To meet customer needs and stay ahead of their competitors, organizations continue to invest in digital transformation to create new user experiences and drive operational efficiency. However, this has become more difficult at a time when rising costs are forcing organizations to reduce spending. As this trend continues into 2024, organizations will need to work leaner and deploy their resources further than ever.
Developers are feeling the heat
Software development teams are under particular pressure, as they need to accelerate digital transformation without an increased budget or additional headcount. To enable success, digital leaders urgently need to reduce efforts in development and delivery processes. This has led to a significant focus on platform engineering, providing developers with a set of reusable tools and components that they can use to create software with less manual effort. According to Gartner, 80% of large software engineering organizations will have platform engineering teams by 2026.
These teams take the lead in building an internal developer portal (IDP), often on top of Backstage, that enables self-service provisioning of pipelines, testing, and infrastructure without the hassle of building them out for each service or product. This has become an increasing burden for engineers as organizations increasingly adopt microservices, Kubernetes and multi-cloud architectures. These ecosystems create complexity, introduce more moving parts into the technology stack, increase the number of tools and platforms developers rely on to get code into production, and require them to master the configuration of multiple infrastructure types. As a result, the developer experience has deteriorated and it has become more time-consuming and complex to onboard new team members.
A portal to a better experience
An IDP overcomes these challenges and gives developers one central place to access the tools and capabilities they need to deploy existing and new code and manage all the services and components they are responsible for. Just as a bank’s customers don’t have to think about everything that happens in the middleware layer and on the back-end mainframe when they make a deposit, an IDP wraps a wrapper around the development infrastructure. This means developers can focus solely on writing and committing code, rather than having to worry about building staging environments and dealing with complex deployment processes. As a result, they can spend more time creating new features and less time writing scripts to get their code into production.
This approach also helps developers improve the quality and security of their services without spending a lot of extra time on testing. Through an IDP, as part of a modern software delivery platform, engineering teams can embed automated testing processes and best practices into the delivery pipeline to ensure that all new releases meet strict Key Performance Indicators (KPIs) for performance and reliability and are free of vulnerabilities before they are delivered. they come into production. This helps increase developer happiness and team morale, as they can get code into production faster and with more confidence.
With fewer tools and processes to master, it also becomes easier to attract new team members because developers can capture, build, test, and promote code with less effort. As these benefits become more widely recognized, Gartner estimates that by 2025, 75% of organizations with platform teams will offer self-service developer portals to improve the developer experience and accelerate product innovation.

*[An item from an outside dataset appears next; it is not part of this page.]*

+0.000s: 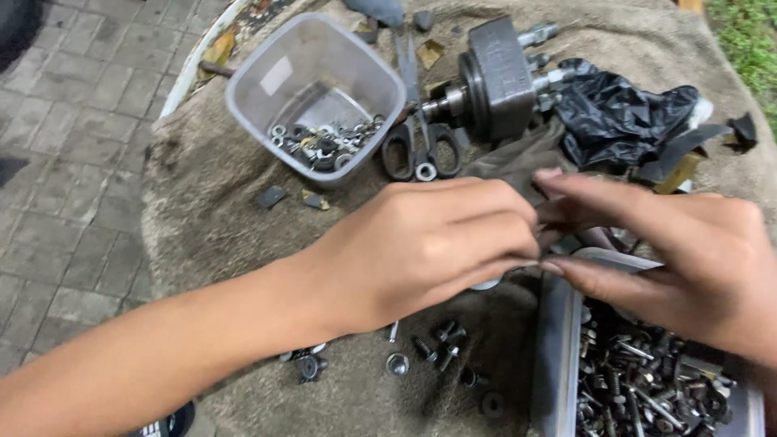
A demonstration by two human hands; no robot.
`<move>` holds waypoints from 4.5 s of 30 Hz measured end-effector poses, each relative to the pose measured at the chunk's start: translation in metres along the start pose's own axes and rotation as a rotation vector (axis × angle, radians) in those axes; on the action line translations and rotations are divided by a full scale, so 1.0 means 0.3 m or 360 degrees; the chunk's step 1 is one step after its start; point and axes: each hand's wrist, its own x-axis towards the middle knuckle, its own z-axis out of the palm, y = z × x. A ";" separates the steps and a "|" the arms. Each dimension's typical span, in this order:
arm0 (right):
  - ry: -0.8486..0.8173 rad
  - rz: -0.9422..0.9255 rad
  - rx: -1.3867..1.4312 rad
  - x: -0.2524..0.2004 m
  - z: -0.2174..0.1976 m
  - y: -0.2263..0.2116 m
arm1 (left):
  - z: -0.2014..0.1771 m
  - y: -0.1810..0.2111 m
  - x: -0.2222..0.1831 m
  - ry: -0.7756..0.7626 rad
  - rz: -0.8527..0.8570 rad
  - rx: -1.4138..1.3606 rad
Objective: Assembling a mechanical component by stacking springs and washers onto a shaft.
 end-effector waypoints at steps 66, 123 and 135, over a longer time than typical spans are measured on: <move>-0.0116 -0.0432 0.0406 0.075 -0.007 -0.031 | -0.014 0.033 -0.001 -0.0212 -0.0092 0.0077; -0.0006 -0.0673 0.0245 0.059 0.004 -0.011 | -0.018 0.058 -0.004 -0.0175 -0.0081 0.0405; -0.0074 -0.0657 0.0198 0.050 0.004 0.001 | -0.015 0.068 0.004 -0.0247 -0.0222 0.0410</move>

Getting developers on board
As displaced people have come to life over the past eighteen months, developers’ expectations for them have increased dramatically. Developers want a dynamic and fully self-service experience so they can quickly and easily find the tools and capabilities they need to deploy their code and move on to the next project. Platform engineering teams should therefore ensure that their IDP contains a catalog of services and documentation that exists within an organization. As developers look to leverage services beyond their immediate team, this catalog makes it easier for them to leverage existing capabilities without having to search extensively for help. This allows them to stay in the flow of their development project, without having to wait for another team to provide support.
An IDP should also enable the automation of simple workflows, such as setting up a new pre-production environment, and provide software templates that eliminate the need for developers to generate tickets for repeatable processes, such as running tests. These capabilities can be extended with scorecards that allow developers to measure the quality of their services against established KPIs so they can quickly identify performance issues or vulnerabilities.

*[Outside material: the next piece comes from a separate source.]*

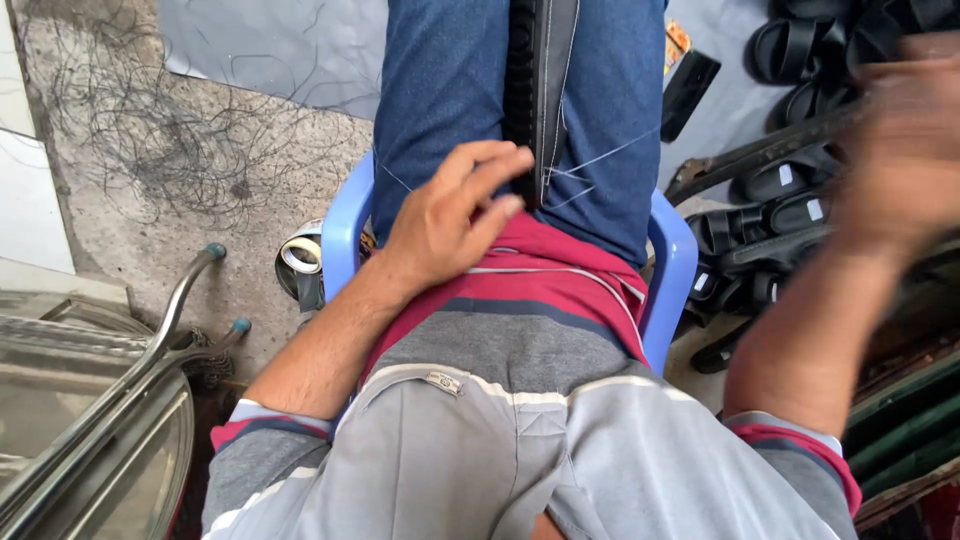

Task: A person is hand-sewing a shoe sole or strap using a needle and thread.

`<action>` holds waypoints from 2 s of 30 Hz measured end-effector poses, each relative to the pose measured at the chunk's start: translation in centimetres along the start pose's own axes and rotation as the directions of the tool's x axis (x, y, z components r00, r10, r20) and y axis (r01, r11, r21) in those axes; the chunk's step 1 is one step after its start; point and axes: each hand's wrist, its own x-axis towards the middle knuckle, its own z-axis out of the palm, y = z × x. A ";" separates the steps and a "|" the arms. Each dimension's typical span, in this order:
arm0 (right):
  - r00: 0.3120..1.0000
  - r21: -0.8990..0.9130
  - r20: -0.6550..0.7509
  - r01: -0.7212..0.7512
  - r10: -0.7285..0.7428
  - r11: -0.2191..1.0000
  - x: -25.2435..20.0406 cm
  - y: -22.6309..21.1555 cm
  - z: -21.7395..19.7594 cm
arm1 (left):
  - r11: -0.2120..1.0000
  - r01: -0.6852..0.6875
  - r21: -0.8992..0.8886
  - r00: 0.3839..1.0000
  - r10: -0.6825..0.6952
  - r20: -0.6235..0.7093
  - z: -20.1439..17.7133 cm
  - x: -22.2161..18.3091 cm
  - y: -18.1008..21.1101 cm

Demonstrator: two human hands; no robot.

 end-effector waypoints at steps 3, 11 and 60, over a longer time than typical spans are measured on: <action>0.982 0.703 -0.177 0.081 0.064 0.707 13.9 -19.1 -12.2 | 0.988 -0.007 0.151 0.997 -0.004 0.075 0.1 -0.1 -0.6; 0.988 0.867 -0.109 0.042 0.107 0.497 17.2 -24.0 -10.4 | 0.887 0.028 0.461 0.958 -0.155 0.241 -0.9 0.3 -0.7; 0.953 0.850 -0.044 0.193 -0.300 0.491 18.2 -19.8 -14.3 | 0.928 -0.065 0.368 0.979 -0.012 0.202 -0.8 2.4 -2.2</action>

Platform engineering teams must also keep in mind that developers often have deep-seated preferences for the tools and processes they are accustomed to. So it is important that an IDP integrates seamlessly with third-party solutions in the development toolchain. Organizations must also ensure security by ensuring developers only have access to the functionality and data they need to complete their work. IDPs should be embedded in role-based access control and centralized governance to ensure the platform engineering team remains in control and can provide oversight.
Laying a foundation for success
As organizations continue to invest in platform engineering, they will need a clear strategy for delivering an IDP that meets the needs of their developers now and in the future. Many have started building their own IDPs from the ground up, using DIY know-how. While they may have worked initially, these approaches do not scale in the long term. Furthermore, platform engineering teams risk undermining the efficiency gains they could achieve from the effort and costs associated with running, managing and hosting their own custom solution.
Instead, organizations should look to purpose-built, enterprise-level solutions that remove the burden of creating an IDP. This allows developers to focus on building and operating their software, rather than creating delivery pipelines, increasing their happiness and increasing productivity. Ultimately, this will help organizations become leaner while continuing to accelerate their digital transformation, laying the foundation for lasting competitive advantage.